Some years ago, I read Enemy at the Gates: The Battle for Stalingrad, by William Craig, an account of the biggest and bloodiest battle in the history of WWII, if not the history of mankind. A sprawling nonfiction epic of the engagement that marks the turning point of the Second World War, the book details the five-and-a-half-month-long urban fighting that reduced the city of Stalingrad (now Volgograd) to ruins, resulted in the destruction of Germany’s Sixth Army, resulted in as many as two million lives wounded, killed or captured. To historians familiar with the battle, there are many familiar elements in Craig’s book, such as the engagements in the city’s grain elevator tractor works, a fortified building simply called “Pavlov’s House,” and more. But the part that engrossed me the most was a passage of just a few pages that described a days-long duel between Soviet sniper Vasily Zaytsev (ultimately credited with 225 kills during the course of the battle), and a German sniper who was apparently dispatched to eliminate Vasily specifically. Some of the details of that confrontation have since been challenged by other historians, but they make for a hell of a story, especially by cinematic standards. Thus arose Enemy at the Gates, a French-American production of a fictionalized version of Zaytsev’s “sniper’s duel.”

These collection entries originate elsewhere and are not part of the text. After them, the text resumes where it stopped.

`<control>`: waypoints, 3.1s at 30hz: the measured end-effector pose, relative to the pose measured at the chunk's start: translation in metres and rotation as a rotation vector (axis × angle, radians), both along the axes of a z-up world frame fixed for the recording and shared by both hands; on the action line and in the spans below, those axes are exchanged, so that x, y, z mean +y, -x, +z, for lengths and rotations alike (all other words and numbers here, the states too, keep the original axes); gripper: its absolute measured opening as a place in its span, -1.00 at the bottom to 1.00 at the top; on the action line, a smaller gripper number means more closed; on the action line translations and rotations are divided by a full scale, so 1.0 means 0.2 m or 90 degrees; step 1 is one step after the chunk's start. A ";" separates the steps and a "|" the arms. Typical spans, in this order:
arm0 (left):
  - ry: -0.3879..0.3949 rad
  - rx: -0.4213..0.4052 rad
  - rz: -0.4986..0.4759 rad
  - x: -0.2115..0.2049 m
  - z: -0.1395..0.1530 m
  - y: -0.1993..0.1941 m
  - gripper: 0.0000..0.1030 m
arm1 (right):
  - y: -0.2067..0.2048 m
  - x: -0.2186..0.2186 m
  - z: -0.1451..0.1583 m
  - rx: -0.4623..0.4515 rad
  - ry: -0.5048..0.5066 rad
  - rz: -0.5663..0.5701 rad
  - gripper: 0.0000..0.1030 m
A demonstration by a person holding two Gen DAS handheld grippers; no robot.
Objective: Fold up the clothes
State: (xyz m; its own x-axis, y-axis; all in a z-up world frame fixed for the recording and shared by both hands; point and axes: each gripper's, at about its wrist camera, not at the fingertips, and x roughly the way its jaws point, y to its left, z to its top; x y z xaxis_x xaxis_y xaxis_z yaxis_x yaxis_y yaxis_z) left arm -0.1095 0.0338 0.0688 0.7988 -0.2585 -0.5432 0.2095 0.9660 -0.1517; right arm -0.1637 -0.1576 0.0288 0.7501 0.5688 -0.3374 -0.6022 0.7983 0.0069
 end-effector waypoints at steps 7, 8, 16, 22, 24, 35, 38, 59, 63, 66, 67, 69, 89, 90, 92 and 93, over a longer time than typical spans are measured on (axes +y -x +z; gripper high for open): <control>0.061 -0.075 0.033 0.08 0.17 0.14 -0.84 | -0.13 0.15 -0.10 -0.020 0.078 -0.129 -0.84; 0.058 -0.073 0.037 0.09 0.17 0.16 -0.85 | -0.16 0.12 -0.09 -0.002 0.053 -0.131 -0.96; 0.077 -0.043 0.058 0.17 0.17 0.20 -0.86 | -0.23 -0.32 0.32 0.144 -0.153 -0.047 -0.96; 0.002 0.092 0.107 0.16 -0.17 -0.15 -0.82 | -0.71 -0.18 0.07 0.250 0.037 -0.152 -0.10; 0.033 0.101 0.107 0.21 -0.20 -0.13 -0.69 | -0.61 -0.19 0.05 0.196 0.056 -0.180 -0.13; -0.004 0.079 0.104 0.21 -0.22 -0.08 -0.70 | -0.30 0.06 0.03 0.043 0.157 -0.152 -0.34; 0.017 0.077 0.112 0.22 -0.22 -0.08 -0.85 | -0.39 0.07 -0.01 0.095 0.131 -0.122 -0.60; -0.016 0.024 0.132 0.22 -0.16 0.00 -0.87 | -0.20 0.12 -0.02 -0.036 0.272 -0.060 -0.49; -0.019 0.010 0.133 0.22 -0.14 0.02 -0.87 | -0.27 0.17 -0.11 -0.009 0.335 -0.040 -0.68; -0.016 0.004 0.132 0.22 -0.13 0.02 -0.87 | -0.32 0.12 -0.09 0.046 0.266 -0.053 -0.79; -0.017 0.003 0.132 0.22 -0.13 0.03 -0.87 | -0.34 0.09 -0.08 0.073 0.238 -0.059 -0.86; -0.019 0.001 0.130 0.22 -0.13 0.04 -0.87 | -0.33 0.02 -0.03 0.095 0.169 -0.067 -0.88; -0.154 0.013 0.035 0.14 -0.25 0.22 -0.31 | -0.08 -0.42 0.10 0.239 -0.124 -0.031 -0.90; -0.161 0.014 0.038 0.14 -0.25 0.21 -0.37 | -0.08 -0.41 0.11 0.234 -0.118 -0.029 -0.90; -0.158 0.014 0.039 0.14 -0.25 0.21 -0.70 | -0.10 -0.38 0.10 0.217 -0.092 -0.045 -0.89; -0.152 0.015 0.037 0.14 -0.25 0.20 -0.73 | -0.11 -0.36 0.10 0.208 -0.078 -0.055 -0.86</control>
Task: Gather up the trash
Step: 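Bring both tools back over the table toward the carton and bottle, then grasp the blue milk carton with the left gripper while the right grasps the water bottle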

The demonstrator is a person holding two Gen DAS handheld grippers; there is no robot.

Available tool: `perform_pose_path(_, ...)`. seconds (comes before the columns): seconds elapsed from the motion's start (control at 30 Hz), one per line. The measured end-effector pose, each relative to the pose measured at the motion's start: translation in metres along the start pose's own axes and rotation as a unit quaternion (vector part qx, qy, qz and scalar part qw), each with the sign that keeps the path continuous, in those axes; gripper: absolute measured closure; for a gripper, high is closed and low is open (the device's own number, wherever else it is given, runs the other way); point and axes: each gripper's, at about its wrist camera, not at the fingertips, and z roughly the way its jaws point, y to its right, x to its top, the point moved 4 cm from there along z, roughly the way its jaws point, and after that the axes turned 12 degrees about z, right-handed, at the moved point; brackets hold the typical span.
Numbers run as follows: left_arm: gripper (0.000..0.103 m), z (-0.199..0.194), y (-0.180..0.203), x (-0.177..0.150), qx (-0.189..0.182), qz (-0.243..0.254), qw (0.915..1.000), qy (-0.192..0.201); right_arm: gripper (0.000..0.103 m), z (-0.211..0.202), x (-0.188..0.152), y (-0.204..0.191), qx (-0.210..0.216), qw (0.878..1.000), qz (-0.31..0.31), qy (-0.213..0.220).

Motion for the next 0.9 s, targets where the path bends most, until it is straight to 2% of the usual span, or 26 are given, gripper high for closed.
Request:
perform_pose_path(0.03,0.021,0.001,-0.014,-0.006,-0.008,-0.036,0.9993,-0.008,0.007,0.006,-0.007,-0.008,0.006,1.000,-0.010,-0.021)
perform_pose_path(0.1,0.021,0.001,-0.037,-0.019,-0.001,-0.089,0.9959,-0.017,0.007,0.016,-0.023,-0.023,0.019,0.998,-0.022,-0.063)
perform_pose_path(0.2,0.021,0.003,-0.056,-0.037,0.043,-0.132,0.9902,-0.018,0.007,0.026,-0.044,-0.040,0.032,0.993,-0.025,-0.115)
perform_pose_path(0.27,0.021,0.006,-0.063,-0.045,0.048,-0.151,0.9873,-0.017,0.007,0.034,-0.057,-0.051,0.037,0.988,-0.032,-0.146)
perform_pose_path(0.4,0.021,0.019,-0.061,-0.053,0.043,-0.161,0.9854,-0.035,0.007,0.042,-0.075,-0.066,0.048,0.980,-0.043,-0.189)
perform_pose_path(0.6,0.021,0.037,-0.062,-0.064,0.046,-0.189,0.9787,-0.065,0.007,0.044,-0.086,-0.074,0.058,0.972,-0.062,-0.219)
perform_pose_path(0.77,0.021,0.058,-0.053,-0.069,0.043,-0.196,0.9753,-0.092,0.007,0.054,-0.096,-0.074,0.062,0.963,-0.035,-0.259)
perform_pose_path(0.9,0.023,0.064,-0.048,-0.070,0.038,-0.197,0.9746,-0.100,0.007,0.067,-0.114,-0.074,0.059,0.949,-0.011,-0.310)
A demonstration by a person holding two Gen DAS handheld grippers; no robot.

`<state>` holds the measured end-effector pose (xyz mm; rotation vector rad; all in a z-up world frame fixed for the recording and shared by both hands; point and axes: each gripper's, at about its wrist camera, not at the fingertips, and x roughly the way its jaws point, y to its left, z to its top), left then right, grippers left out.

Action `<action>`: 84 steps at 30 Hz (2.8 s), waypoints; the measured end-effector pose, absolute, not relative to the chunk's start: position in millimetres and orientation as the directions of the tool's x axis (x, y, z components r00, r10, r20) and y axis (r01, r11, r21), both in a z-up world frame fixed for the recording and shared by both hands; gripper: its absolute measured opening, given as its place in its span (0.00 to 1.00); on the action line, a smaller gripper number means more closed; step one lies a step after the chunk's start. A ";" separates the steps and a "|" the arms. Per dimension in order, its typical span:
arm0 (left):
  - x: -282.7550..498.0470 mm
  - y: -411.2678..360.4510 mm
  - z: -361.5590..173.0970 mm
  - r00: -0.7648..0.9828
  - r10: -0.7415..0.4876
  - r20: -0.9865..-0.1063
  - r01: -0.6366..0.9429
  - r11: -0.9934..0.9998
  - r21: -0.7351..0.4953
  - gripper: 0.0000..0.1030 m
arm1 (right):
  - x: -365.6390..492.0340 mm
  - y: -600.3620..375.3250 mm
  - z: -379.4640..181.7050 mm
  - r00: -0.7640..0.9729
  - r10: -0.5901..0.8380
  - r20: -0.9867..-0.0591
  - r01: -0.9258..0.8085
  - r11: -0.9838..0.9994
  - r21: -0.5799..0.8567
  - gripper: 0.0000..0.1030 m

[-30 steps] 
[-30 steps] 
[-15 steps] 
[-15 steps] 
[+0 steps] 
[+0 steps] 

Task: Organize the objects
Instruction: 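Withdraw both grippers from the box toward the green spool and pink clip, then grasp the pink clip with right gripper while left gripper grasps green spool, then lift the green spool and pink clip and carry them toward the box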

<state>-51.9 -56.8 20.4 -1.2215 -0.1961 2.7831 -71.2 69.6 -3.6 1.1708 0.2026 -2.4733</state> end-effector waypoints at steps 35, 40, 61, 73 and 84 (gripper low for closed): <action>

The story begins early in the battle for Stalingrad, as Nazi forces have all but captured the city, and have pushed Soviet forces into thin slivers of resistance upon the Volga river. We watch as Vasily himself—the son of a hunter who we learn would later be executed for his ownership of a firearm—is thrust into a human wave attack against a fortified Nazi position. When the attack inevitably fails, the panicked Soviets who retreat are cut down by their own political officers, who seem strangely more motivated to kill their own countrymen than to destroy Nazi. Vasily survives the onslaught by hiding among corpses, along with fellow survivor Danilov, a political officer. After receiving permission to receive Danilov’s rifle, Vasily snipes an entire group of Nazi in just a few moments, providing a rare moment of victorious heroism when the Soviets need it the most. Meanwhile, the Soviets have decided that they will defend this city to the last, and so begins a brutal counterattack that must succeed at all costs. Here, Vasily excels as a sniper, and becomes both a bane to the Nazi invaders, and a hero to his own people. But this has unexpected consequences, as the Nazis deploy aristocratic officer and supreme marksman Major Erwin König to the city with the sole purpose of finding and killing Vasily. Meanwhile, Vasily finds himself caught within the gears of the Soviet propaganda machine, tasked with defeating his German nemesis or else. Along the way, he engages in a romance with Tania, a Stalingrad citizen whom he recruits as a sniper, and who helps him in the battle against König. By the time it’s all over the cast of characters, like much of the city, lie in ruins. This is a war story where even the winners are losers on both a large and small scale.
This is not a perfect movie. By many standards, it’s not even a good movie, really. There’s a certain irony to the fact that at the time of this movie’s production, it was the most expensive European film effort on record, but most of that money was spent making rubble for set design. Inexplicably, everybody in the story speaks with an English accent except for the German, who speaks in an American one. The romance between Vasily and Tania doesn’t play well, and the rivalry between Vasily and Danilov plays even worse. And there is the very real issue of how the movie plays fast and loose with history for the sake of making what is essentially a popcorn movie dressed up as a serious war epic.
But still, there remains a compelling story of a couple of guys thrown into a meat grinder by powers much larger than themselves, knowing that whatever comes of their own conflict, they are just tiny pawns in something that neither one of them can stop. For both, there can be no survival without victory, and they each know that neither one is all that likely to come out of this thing standing. The more we see Vasily and König circle each other, the more we get the feeling that both are grateful for having a very personal enemy to focus on. Somehow, it pushes the much wider and deeper horror of their situation to the side, and for these few days, while their lives balance on the point of a single bullet, they are in a strange sort of reprieve.
The moment of truth comes early in the film, when Koulikov—a Russian who has studied marksmanship under König while living in Germany before the war—is dispatched to help Vasily. Koulikov tells of how he was brutally interrogated and tortured by Soviet secret police for having lived with the Germans for so long, and displays how his teeth were all knocked out with a hammer in the process. Vasily needs no reminder of Soviet tenderness, having so narrowly survived the human wave slaughter that opened the movie. We might be meant to despite Hitler in this story, but we’re sure not meant to like Stalin just for having opposed him. The scene suggests that in all wars, there are heroes on both sides, but in any war, just because there are two sides doesn’t mean that one of them is right. The movie’s views on Soviet coercion in the war won it no friends among Russian audiences, especially for how it disregards those ordinary folk who defended their country of their own accord. But it did underscore that truth that the person who defends something behind him always fights harder than the person who is merely attacking what’s in front of him.